La cour d'appel vient d'annoncer qu'elle refuse de transmettre la question prioritaire de constitutionnalité (QPC) déposée
lundi . Elle a décidé ce
mardi de ne pas la transmettre à la Cour de cassation. S’en suit alors
une série de nullités de procédure, sur lesquelles les avocats des
accusés ferraillent une grande partie de l'après-midi. Le couple Tiberi, par la
voix de ses conseils Thierry Herzog puis Léon Lef Forster, conteste notamment
la recevabilité des parties civiles, au premier rang desquelles la Mairie de
Paris .
Maitre William Bourdon
avocat des parties civiles s’insurge :
"Les prévenus ont tenté de faire disparaître le procès, et
maintenant les parties civiles", "La
seule chose qu'ils ne peuvent faire disparaître, c'est vous, leurs juges"
En 2011 déjà, le procès avait été repoussé de 14 mois en raison d'une QPC déposée par la défense.

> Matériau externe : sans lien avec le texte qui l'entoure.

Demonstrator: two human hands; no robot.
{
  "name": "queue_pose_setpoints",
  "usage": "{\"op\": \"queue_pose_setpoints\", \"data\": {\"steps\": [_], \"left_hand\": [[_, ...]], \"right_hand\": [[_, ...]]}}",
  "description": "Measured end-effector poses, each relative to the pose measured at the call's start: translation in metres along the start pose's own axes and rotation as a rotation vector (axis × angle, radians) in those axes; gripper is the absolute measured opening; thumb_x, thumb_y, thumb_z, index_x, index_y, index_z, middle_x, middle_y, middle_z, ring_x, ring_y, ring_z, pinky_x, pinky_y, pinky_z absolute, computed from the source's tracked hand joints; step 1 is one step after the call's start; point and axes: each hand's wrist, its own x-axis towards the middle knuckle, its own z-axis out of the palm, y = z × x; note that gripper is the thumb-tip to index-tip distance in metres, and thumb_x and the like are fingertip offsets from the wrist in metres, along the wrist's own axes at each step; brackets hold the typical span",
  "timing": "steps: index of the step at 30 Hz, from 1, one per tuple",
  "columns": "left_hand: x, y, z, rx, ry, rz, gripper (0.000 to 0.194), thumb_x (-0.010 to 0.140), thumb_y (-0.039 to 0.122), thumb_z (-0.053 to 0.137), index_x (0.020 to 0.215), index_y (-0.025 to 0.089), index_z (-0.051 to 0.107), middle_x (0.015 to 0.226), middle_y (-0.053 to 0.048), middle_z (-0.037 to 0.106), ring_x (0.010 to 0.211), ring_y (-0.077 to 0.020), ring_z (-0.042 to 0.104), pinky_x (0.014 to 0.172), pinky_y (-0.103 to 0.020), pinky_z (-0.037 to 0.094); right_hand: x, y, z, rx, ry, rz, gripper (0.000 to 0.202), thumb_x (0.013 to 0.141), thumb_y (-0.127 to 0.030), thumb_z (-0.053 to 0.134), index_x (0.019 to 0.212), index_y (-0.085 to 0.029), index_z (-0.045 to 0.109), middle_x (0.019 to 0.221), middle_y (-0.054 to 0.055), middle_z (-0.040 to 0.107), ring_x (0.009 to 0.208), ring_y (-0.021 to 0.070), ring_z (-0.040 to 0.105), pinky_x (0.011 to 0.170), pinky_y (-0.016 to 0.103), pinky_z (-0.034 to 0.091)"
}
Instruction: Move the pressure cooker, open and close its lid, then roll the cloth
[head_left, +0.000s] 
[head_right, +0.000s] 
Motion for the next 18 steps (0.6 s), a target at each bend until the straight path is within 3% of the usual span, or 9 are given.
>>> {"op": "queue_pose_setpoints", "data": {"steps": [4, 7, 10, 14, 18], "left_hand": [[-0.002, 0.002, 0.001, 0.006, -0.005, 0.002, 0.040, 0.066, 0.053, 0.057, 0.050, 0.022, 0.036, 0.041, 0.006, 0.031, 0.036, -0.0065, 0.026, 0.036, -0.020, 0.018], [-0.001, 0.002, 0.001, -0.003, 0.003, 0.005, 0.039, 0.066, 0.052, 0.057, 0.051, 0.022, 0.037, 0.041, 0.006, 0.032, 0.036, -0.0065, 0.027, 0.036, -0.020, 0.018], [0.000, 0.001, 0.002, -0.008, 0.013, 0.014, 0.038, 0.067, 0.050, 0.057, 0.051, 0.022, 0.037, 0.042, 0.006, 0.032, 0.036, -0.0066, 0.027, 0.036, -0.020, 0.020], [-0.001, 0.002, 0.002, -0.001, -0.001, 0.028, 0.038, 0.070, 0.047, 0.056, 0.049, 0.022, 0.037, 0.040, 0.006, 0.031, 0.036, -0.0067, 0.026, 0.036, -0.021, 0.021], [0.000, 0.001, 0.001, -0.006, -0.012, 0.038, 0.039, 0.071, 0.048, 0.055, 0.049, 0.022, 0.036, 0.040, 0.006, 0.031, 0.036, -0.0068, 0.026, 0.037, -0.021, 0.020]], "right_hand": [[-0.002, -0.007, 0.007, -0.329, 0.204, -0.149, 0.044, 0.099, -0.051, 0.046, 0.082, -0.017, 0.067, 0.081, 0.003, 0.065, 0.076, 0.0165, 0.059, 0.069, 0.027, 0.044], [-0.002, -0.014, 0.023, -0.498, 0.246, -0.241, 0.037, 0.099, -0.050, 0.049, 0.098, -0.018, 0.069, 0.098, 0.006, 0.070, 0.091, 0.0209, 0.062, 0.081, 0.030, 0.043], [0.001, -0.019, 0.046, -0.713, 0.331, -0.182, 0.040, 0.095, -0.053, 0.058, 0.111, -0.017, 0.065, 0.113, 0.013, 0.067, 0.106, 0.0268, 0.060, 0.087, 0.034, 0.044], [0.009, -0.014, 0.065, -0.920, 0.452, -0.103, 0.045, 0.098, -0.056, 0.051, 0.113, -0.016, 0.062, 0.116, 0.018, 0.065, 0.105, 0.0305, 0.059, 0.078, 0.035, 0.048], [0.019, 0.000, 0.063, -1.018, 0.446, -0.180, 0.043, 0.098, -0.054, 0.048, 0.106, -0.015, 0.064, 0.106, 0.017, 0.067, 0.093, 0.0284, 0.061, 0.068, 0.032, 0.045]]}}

La cour d'appel de Paris a donc vu les choses autrement cette fois-ci. Les
époux et les autres prévenus vont donc être
jugés jusqu'au 21 novembre.
L’avocat général Bernard de Gouttes rappelle que ce foisonnement
de questions préalables conduit à priver de paroles les parties civiles .Il y aurait alors une atteinte à un
procès équitable .Il insiste sur l’argument de la défense invoquant « la partialité des juges » . Ceci ci est irrecevable, car nous ne sommes pas devant le
travail d’un juge, mais devant celui d’un collège de juges . Et puisque nous
sommes devant la Cour d’appel de Paris , en droit il n’y a aucun réquisitoire définitif
Le tribunal de Grande Instance de Paris rejette alors les
conclusions déposées par les avocats des prévenus.
Le président Bruno Laroche procède à la lecture des condamnations des différents jugements et annonce l’audition des témoins pour les jours suivants.